Assigned task: Below are entries. Reproduce exactly the lines between the line holding "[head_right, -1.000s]" and the line holding "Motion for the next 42", inclusive, and only those.

# # # # #

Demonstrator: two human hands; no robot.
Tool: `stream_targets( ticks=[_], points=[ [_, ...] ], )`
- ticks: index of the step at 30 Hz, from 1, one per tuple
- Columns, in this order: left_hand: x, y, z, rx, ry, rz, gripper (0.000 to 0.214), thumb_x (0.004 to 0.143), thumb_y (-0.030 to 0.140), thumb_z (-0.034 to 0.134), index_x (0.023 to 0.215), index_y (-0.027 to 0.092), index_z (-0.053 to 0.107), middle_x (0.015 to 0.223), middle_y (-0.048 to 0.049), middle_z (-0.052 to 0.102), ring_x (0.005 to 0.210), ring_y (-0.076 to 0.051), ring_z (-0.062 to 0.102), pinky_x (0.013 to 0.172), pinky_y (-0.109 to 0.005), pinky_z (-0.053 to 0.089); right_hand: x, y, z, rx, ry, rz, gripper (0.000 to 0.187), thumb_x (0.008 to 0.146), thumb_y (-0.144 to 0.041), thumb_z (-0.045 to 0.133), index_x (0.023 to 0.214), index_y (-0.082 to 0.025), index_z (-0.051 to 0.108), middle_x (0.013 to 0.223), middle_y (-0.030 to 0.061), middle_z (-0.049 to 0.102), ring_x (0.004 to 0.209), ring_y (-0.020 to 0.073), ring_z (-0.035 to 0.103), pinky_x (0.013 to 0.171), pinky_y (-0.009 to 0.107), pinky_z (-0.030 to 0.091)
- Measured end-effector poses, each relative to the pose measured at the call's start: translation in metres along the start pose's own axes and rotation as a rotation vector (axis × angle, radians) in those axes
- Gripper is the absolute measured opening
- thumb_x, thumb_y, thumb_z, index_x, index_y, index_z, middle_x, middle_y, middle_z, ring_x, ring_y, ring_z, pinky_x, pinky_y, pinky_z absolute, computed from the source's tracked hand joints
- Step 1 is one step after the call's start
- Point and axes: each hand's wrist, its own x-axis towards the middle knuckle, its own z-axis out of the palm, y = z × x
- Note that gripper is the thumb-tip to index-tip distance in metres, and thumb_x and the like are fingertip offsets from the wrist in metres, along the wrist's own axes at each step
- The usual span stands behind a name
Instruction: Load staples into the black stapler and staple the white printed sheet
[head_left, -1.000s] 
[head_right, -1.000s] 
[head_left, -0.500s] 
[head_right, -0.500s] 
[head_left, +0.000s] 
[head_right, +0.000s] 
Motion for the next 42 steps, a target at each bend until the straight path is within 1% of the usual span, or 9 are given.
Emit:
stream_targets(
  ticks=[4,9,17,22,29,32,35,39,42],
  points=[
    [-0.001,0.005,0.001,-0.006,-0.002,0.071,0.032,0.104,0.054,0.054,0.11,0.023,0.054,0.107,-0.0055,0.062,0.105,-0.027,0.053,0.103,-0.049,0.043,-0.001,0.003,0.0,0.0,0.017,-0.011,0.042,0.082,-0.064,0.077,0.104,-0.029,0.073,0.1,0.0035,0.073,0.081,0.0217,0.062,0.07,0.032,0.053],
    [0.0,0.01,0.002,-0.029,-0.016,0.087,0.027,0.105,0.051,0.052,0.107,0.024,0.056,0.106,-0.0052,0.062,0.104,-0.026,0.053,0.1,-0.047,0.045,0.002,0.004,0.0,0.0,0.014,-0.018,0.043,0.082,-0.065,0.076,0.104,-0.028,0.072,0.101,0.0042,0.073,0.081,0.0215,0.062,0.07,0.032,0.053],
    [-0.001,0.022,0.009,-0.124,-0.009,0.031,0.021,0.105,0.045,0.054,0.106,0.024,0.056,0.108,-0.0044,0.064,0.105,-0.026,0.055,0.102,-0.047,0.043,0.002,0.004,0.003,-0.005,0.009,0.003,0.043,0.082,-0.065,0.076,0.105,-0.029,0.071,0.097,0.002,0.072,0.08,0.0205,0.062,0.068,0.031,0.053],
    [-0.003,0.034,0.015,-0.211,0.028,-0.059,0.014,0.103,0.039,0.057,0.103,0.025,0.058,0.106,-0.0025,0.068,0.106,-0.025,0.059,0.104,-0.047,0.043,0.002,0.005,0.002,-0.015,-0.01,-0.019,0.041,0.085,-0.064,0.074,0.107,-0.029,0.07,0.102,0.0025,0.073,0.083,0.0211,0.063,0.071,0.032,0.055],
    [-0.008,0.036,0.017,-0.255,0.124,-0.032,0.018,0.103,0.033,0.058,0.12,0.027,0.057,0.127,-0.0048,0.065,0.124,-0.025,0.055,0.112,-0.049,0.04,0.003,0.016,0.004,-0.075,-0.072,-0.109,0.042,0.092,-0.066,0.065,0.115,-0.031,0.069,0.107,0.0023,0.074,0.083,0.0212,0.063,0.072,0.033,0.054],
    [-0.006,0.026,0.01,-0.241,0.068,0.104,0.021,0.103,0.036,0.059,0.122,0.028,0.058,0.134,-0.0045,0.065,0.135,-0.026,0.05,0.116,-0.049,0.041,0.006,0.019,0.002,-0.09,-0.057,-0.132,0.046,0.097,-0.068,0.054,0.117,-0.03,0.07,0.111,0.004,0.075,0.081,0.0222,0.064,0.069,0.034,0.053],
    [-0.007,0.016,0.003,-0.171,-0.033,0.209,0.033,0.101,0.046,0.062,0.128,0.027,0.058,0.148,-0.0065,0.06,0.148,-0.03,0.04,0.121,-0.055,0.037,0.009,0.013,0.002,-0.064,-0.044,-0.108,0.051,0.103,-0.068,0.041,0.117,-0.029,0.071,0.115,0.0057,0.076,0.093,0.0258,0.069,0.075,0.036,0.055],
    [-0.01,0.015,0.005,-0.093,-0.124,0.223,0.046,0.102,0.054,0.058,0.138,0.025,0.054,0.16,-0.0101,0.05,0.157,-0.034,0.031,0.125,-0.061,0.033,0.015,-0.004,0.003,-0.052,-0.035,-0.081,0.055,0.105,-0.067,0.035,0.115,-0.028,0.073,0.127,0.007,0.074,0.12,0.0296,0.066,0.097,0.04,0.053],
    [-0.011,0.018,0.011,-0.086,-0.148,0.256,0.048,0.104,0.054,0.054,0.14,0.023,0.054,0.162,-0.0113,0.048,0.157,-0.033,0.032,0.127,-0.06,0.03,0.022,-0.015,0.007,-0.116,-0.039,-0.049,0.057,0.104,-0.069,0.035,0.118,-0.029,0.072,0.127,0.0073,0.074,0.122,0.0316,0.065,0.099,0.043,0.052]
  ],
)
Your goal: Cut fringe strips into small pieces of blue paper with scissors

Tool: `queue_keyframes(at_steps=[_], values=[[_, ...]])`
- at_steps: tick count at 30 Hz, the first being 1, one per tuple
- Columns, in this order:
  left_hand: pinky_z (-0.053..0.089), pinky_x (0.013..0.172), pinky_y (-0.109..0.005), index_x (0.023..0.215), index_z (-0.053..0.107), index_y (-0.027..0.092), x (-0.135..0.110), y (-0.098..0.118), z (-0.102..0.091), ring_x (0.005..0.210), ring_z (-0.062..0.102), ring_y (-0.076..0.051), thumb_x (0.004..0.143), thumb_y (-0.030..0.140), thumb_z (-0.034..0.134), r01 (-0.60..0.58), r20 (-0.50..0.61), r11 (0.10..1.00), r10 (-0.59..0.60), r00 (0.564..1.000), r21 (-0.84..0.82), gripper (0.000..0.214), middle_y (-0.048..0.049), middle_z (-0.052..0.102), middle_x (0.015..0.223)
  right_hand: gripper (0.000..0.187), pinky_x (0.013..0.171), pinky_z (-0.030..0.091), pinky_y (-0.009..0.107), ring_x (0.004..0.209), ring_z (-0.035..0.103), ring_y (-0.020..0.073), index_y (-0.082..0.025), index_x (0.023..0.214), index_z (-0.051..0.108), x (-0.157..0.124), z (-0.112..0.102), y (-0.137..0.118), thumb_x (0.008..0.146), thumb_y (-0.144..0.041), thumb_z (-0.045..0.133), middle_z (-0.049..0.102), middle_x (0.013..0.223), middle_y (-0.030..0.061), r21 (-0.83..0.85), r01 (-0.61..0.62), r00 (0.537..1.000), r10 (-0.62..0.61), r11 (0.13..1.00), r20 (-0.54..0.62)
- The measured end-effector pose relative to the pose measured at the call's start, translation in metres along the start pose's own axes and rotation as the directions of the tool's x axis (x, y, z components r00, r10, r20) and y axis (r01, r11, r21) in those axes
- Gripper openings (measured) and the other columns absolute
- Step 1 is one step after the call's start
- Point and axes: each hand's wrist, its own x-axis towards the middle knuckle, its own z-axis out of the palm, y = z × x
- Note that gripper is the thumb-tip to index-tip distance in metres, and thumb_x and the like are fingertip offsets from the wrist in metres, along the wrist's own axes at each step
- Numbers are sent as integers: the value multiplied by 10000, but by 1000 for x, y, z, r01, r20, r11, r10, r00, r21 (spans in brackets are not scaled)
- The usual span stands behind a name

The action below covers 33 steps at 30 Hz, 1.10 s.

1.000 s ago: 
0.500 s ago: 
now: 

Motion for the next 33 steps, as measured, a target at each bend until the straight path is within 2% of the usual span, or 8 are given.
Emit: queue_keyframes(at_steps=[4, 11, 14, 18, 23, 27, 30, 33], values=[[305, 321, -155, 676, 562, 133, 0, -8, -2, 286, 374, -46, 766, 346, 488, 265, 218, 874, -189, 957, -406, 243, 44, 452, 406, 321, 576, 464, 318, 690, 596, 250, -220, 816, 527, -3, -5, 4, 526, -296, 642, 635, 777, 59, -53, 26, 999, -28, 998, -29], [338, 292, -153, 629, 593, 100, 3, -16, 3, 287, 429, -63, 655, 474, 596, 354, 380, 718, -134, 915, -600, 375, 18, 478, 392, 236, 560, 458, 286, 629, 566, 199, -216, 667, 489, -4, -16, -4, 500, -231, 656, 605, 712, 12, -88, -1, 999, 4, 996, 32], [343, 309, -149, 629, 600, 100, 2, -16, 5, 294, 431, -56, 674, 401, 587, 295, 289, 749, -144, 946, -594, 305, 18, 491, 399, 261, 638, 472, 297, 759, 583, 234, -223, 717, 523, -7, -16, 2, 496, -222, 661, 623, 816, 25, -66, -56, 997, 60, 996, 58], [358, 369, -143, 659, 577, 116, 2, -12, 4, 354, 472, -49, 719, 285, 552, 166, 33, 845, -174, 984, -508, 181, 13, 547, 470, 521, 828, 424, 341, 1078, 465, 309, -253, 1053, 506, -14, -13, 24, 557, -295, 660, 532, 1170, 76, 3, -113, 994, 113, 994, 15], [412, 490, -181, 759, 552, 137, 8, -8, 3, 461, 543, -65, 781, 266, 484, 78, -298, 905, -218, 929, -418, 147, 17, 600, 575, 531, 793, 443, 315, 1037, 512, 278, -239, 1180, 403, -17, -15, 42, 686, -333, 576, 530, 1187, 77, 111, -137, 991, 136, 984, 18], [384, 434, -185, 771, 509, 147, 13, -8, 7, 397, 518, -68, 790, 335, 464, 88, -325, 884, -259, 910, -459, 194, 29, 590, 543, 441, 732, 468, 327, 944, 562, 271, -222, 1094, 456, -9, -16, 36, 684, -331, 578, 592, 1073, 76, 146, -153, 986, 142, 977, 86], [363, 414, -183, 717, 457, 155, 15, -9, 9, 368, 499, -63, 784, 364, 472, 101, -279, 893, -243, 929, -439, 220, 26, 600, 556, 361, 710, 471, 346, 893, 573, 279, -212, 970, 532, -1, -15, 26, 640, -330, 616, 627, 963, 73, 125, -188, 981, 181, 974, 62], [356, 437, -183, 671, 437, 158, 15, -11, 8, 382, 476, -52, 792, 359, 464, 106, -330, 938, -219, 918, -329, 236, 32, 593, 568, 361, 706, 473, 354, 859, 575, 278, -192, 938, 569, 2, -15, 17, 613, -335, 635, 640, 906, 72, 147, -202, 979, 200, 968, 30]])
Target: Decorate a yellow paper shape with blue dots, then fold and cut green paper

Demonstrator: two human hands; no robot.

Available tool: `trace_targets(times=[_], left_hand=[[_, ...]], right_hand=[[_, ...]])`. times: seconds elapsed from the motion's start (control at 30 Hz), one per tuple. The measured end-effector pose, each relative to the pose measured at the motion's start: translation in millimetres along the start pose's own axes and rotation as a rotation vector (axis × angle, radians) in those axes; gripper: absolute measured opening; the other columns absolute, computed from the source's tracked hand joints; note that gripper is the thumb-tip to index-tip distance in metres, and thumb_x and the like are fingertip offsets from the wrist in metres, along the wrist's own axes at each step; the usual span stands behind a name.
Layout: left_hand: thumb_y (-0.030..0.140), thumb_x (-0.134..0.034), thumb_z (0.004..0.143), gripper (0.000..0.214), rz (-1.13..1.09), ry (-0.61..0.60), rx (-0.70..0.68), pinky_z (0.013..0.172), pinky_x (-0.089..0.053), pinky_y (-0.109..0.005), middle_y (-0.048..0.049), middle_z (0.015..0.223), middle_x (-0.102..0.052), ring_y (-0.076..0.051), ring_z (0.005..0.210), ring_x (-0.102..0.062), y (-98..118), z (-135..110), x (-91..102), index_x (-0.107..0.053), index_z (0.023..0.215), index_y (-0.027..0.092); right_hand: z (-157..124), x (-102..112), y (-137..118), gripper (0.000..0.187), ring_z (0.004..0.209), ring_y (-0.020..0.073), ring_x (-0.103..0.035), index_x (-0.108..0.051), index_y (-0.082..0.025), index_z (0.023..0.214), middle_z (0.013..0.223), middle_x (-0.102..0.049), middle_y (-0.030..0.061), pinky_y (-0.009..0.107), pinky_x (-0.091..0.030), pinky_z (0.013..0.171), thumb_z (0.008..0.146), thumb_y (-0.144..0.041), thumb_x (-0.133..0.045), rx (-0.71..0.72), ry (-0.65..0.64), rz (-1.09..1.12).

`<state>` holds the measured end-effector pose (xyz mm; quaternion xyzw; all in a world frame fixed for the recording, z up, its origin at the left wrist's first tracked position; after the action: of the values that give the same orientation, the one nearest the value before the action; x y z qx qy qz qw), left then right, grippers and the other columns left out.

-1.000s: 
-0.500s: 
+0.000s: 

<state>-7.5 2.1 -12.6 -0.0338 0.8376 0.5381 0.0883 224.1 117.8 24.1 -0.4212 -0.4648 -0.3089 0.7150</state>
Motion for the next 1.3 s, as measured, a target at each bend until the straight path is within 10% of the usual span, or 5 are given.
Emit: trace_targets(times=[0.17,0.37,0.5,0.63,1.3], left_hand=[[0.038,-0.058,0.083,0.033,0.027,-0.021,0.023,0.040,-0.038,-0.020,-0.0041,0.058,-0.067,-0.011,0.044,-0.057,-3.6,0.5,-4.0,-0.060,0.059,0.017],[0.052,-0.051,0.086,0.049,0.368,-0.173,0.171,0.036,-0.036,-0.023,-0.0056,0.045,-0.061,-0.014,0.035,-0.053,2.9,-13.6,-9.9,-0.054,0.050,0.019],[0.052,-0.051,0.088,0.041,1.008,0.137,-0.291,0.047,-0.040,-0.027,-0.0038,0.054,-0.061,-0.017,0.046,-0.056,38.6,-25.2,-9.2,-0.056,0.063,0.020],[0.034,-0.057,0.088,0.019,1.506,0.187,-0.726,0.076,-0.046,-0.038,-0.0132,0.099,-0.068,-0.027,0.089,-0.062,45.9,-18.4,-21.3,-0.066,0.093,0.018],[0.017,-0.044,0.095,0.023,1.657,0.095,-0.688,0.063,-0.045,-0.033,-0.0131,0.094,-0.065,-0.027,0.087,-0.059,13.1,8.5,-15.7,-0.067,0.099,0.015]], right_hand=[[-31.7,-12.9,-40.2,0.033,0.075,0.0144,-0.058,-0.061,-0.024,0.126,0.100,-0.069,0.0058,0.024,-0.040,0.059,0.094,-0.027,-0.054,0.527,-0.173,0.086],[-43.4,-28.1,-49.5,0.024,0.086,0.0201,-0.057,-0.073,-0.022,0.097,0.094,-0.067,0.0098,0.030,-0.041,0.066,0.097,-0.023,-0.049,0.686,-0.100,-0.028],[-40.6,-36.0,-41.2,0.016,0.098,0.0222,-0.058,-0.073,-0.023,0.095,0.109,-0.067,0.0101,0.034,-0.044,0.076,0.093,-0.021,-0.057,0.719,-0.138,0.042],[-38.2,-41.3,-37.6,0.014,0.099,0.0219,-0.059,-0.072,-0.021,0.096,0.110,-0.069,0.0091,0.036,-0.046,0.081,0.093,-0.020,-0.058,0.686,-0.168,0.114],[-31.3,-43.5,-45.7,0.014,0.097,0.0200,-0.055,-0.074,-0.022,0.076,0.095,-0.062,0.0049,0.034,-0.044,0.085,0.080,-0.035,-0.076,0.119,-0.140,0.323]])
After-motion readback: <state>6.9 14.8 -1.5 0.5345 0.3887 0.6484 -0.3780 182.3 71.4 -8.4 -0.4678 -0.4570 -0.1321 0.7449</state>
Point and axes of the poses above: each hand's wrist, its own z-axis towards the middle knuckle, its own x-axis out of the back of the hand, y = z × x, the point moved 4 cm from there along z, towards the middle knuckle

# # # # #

Reply to the exercise:
[head_right, -1.000s] 
[head_left, -0.500s] 
[head_right, -0.500s] 
[head_left, +0.000s] 
[head_right, +0.000s] 
Motion for the next 42 steps, a target at each bend until the straight path is within 1% of the usual span, or 9 are given.

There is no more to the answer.